Flash Fiction Challenge 2
The Doctor's Cut
The Doctor's Cut
QUESTION AND ANSWER:
Antonio: Why is surgery still an accepted practice in medicine?
Gerri: Doctors still want to get their cut.
"What the hell happened in there?" Doctor Isaacs was furious, bewildered and downright insistent. No one was supposed to die at Saint Aegis, especially -- especially!!! -- during a routine procedure.
"You've got it all wrong," Doctor Long pleaded for her to understand. "The patient is fine. It's Doctor Lewis who's dead!"
"Well, that's the most difficult part to believe, I'm afraid..."
TWO WEEKS AGO...
"Mister Logan, I'm afraid you have a tumor in your stomach. It appears to be malign, and roughly the size of a dime." Doctor Lewis showed Mister Logan the X-Rays. Indeed, there was a white spot that looked almost exactly the size of a dime. The interns listening at the door stifled their snickering.
"What has to be done now, Doc?"
"Well, obviously we have to remove it. I'm going to schedule a surgical procedure for two weeks from now, to get that little bastard out. Now, everything will be fine. It's not in a sensitive area and the procedure is very routine here at Saint Aegis. I'll get you all the details promptly." With that, Doctor Lewis escorted Mr. Logan out. His interns came in, closed the door and burst out laughing.
"I can't believe that worked!" one intern huffed, trying to regain his breath.
"People don't know enough about their own bodies to discern cancer from indigestion," Dr. Lewis scoffed. "Now, this is how you make money in the business. Mister Logan is rich. His health insurance can buy me two new houses off of this surgery -- and, of course, the unnecessary chemotherapy he'll get. I'll have him come in, say, every two weeks for the rest of his misbegotten life, and collect fees each visit. That's good doctoring, wouldn't you say?"
TWO WEEKS PASS...
Doctor Lewis and his team began surgery. "This is the same standard fare," Doctor Lewis told them. "We open him up, sew him back shut, and keep him here in the hospital for observation for a couple of days. He won't know the difference."

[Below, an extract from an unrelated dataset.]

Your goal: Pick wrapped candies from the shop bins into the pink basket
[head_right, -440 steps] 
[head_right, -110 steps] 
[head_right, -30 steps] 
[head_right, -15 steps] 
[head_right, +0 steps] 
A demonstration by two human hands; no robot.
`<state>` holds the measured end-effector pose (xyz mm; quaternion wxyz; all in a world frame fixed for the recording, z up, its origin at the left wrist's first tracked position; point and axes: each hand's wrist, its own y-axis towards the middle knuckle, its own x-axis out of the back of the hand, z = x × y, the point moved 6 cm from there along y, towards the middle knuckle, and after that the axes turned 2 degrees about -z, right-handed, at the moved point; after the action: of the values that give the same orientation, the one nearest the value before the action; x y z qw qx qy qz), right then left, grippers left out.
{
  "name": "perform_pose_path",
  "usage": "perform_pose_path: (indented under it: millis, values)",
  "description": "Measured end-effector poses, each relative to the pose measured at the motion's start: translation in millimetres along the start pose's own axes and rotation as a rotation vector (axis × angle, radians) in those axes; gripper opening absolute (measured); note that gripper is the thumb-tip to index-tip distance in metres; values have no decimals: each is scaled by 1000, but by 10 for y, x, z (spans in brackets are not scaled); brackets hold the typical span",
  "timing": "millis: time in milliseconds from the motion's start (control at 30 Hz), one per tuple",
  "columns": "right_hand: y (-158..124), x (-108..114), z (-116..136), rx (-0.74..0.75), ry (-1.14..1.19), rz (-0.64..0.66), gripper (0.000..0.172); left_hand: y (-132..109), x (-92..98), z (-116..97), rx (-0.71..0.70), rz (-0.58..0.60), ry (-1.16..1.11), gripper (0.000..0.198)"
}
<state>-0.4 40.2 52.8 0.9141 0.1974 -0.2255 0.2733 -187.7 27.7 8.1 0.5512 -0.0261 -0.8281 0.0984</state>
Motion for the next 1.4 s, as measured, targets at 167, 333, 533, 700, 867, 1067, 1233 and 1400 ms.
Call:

Suddenly, Mister Logan leapt up and grabbed a scalpel, thrusting it into Doctor Lewis' neck. "You bastard!" he screamed. "You goddamned bastard!"
As the doctor laid in a puddle of himself, blood and urine and everything else his body could no longer contain, the anesthesiologist burst through the door. "Wait!" he screamed. "I didn't sedate him yet!"